L’activité langagière qui se réalise dans le cadre de l’autoconfrontation peut être conçue comme une activité à part entière. Elle n’est pas seulement l’instrument de l’activité quotidienne du sujet, mais aussi, dans le cadre de l’autoconfrontation, une activité en tant que telle, mise au service de l’activité pratique.

Le concept de dialogisme issu des travaux de Bakhtine (1984) et Volochinov (1977) nous permet de préciser la conceptualisation de l’activité dialogique qui se réalise dans le cours des autoconfrontations. L’énoncé y est conçu comme une « triade vivante », qui médiatise les rapports du sujet à l’objet de son énonciation, vis-à-vis des énoncés d’autrui qui portent sur le même objet. C’est pourquoi, le développement de l’activité dialogique peut être envisagé du point de vue de la conflictualité inhérente à sa structure. Ce que le sujet cherche à dire sur son activité pratique en autoconfrontation ne peut se faire que vis-à-vis de ce qui en a déjà été dit ailleurs. C’est à l’intérieur de ce conflit que le sujet réalise son « vouloir-dire », qui prend appuie sur le « déjà dit » pour le mouler différemment dans le contexte actuel de l’échange, afin d’en dire quelque chose d’autre.

L’activité dialogique est également constituée d’un second conflit, qui la situe dans des temporalités multiples, entre le « déjà dit » et le « pas encore dit », entre les manières de dire « déjà vécues » et les manières de dire « vivantes » qui se réalisent en cours d’échange. C’est ce qui caractérise selon nous la réalisation de l’affect dans l’activité dialogique.

Or, ce second conflit a été repéré par les auteurs du « dialogisme » dans le phénomène de l’intonation. Cette dernière fixe sur le matériau discursif ancien les aspects évaluatifs de l’activité dialogique en cours, et révèle ce faisant le rôle de l’émotion qui signale ce passage entre « déjà dit » et « pas encore dit ».
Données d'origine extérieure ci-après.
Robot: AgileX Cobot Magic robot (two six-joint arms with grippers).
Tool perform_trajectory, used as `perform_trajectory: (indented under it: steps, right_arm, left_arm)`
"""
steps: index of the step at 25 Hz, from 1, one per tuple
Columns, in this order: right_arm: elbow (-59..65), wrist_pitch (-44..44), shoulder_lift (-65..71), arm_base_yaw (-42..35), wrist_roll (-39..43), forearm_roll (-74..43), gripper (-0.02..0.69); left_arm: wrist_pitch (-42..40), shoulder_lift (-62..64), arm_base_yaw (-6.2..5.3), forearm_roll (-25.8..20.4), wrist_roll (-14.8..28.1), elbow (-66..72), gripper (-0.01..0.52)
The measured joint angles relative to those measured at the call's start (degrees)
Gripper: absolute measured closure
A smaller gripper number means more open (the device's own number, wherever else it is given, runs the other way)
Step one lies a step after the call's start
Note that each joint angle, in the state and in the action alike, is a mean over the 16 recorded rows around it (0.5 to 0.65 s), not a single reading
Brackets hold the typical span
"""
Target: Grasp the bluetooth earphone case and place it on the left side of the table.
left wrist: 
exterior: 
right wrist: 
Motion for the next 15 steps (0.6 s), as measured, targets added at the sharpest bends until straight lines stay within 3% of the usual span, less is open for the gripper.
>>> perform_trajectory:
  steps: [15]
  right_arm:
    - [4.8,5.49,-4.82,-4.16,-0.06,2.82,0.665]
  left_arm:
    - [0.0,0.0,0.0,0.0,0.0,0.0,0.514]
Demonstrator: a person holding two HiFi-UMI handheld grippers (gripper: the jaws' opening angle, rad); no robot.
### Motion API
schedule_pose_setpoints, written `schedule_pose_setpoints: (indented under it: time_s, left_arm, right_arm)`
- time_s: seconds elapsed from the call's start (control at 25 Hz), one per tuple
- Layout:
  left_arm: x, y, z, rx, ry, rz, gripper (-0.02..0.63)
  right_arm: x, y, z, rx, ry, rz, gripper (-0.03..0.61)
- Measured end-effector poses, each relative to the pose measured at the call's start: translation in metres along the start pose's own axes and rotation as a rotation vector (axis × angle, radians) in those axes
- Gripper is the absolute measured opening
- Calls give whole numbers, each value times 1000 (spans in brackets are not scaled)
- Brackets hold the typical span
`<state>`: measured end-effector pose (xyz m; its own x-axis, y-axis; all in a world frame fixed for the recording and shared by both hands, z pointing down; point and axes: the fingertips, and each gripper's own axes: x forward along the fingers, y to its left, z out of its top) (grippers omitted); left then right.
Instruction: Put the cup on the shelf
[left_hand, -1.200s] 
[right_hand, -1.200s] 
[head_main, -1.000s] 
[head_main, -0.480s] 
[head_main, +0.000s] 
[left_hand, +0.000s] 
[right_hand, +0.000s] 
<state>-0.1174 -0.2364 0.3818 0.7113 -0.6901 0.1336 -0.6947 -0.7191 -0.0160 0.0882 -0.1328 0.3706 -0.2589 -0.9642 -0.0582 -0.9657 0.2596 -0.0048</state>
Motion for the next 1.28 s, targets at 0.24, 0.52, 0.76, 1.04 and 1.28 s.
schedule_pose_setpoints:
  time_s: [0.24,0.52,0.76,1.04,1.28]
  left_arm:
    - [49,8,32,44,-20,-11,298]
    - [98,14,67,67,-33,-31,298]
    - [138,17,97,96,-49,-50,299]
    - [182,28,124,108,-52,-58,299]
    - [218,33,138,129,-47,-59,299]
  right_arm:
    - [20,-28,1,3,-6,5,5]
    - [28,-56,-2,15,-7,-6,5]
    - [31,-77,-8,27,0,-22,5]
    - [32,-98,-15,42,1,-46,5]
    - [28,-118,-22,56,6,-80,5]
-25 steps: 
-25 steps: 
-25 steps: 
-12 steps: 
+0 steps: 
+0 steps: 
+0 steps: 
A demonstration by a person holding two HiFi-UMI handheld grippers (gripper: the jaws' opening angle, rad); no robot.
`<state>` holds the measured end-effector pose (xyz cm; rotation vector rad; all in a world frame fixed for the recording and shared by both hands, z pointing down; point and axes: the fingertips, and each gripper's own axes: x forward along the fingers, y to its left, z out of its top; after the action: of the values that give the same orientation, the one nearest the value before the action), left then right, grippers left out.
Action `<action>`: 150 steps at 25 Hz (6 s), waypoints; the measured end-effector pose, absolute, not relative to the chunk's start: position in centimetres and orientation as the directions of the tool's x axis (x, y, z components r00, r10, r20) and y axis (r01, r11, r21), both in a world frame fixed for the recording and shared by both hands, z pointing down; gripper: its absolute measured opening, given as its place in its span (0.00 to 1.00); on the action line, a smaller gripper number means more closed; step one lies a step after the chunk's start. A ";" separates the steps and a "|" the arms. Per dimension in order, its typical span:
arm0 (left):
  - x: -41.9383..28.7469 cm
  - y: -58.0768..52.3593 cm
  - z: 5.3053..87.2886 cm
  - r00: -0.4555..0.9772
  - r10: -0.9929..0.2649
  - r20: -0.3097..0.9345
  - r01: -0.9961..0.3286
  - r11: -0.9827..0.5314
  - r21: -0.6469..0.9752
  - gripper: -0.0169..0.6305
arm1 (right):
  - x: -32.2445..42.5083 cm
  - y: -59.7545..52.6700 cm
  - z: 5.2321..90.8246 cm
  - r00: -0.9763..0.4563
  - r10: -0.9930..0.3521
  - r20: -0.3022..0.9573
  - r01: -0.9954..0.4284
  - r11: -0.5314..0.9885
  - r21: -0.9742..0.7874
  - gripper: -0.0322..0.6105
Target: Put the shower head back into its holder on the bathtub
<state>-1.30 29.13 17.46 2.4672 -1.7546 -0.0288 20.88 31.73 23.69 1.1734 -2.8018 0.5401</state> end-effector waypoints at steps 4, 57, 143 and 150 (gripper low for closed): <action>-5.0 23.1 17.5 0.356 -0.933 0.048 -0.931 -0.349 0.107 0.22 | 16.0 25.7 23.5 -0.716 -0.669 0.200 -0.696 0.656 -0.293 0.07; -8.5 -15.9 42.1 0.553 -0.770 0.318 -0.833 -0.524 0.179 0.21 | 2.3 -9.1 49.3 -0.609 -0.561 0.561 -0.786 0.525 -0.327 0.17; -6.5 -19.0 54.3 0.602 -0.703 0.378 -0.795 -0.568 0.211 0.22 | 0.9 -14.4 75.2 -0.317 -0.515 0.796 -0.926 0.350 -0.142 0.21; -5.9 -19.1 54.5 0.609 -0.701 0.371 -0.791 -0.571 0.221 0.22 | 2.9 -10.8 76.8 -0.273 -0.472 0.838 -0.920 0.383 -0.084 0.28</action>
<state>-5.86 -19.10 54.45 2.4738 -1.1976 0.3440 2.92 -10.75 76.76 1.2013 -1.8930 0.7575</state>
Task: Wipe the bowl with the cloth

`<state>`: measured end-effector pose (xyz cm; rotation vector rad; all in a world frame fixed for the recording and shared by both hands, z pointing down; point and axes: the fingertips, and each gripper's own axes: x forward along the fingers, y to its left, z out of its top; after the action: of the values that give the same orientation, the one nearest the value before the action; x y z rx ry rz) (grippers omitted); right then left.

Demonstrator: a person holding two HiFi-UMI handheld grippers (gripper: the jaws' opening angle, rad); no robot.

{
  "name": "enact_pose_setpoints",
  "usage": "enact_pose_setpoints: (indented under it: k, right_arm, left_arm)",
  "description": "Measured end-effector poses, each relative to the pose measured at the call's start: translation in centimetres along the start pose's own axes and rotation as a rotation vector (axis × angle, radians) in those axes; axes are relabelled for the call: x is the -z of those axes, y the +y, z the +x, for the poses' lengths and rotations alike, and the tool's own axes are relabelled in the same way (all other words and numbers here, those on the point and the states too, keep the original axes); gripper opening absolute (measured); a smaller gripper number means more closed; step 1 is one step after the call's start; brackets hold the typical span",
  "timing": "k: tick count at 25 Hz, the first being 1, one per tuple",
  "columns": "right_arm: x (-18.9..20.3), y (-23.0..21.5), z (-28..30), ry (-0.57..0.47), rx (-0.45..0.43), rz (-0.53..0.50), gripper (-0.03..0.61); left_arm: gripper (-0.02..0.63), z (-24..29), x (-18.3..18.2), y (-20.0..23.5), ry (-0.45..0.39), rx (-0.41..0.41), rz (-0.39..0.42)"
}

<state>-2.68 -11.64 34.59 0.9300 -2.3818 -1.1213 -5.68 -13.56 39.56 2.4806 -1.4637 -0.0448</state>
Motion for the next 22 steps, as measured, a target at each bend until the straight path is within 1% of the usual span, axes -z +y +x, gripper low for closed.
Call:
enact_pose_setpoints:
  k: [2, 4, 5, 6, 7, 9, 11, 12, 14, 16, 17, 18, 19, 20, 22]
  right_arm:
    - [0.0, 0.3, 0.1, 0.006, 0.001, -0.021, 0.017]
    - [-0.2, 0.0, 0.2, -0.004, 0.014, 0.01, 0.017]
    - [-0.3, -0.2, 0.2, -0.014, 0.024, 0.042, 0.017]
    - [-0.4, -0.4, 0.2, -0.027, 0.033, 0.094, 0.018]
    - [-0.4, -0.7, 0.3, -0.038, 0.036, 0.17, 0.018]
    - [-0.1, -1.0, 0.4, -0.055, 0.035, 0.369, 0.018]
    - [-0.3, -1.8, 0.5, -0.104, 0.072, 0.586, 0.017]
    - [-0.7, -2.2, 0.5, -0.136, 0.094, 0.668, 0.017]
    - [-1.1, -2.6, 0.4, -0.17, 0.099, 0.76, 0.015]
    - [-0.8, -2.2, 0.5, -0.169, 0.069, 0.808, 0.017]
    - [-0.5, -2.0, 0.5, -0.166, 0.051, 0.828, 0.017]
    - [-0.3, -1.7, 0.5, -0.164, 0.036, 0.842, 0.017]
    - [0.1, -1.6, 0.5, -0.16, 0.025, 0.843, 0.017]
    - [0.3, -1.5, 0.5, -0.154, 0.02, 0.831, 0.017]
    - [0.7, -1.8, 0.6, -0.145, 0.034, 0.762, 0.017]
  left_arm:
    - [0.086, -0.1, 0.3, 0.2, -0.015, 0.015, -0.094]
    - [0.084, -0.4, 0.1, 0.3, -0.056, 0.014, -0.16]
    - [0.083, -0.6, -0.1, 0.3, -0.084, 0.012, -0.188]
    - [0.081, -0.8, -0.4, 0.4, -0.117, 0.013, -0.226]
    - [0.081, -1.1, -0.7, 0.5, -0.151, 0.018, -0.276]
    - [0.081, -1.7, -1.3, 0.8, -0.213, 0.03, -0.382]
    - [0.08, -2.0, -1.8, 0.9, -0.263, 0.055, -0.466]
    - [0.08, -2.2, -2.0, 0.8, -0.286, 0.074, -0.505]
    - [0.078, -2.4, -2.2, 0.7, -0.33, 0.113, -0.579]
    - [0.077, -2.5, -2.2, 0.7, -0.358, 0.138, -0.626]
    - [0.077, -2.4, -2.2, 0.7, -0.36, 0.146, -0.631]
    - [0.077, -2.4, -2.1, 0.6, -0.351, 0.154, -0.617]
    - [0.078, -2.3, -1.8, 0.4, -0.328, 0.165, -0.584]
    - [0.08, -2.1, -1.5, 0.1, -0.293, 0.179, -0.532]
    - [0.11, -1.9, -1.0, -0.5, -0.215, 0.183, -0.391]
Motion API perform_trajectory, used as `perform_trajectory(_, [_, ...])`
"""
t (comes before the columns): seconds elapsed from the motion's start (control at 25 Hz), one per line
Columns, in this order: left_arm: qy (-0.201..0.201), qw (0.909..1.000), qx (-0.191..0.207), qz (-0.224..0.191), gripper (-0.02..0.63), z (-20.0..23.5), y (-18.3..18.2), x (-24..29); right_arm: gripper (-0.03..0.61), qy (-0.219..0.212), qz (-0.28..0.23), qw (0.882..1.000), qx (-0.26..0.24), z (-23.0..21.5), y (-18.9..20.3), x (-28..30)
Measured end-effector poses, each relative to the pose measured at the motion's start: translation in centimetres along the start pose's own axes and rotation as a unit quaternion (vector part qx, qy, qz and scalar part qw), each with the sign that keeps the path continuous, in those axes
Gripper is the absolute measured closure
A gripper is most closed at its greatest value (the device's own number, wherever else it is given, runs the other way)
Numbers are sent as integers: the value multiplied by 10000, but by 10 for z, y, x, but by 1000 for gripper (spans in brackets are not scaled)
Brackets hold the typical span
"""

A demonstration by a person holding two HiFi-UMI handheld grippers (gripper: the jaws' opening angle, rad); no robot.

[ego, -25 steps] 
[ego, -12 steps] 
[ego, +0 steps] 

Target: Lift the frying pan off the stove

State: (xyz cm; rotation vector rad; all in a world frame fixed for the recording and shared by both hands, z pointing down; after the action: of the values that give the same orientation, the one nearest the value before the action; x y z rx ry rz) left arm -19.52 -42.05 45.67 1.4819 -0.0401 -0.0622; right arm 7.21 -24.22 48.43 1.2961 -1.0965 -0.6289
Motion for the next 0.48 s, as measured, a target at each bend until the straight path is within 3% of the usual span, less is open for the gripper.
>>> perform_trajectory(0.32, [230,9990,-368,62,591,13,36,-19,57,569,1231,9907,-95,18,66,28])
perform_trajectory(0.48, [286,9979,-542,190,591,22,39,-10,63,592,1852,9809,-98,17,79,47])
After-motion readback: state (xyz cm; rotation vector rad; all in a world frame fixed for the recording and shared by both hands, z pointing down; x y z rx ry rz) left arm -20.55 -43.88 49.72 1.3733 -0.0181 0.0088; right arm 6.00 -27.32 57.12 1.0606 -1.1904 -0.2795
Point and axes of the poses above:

Le dialogue, entendu alors comme activité, au sens où nous l’avons défini, est composé de ces deux conflits développementaux. Son conflit affectif peut dès lors être considéré comme le moteur d’un développement potentiel.

Nos analyses chercheront à mieux comprendre le fonctionnement de ces deux conflits et leurs interactions dans le cours du dialogue en autoconfrontation croisée.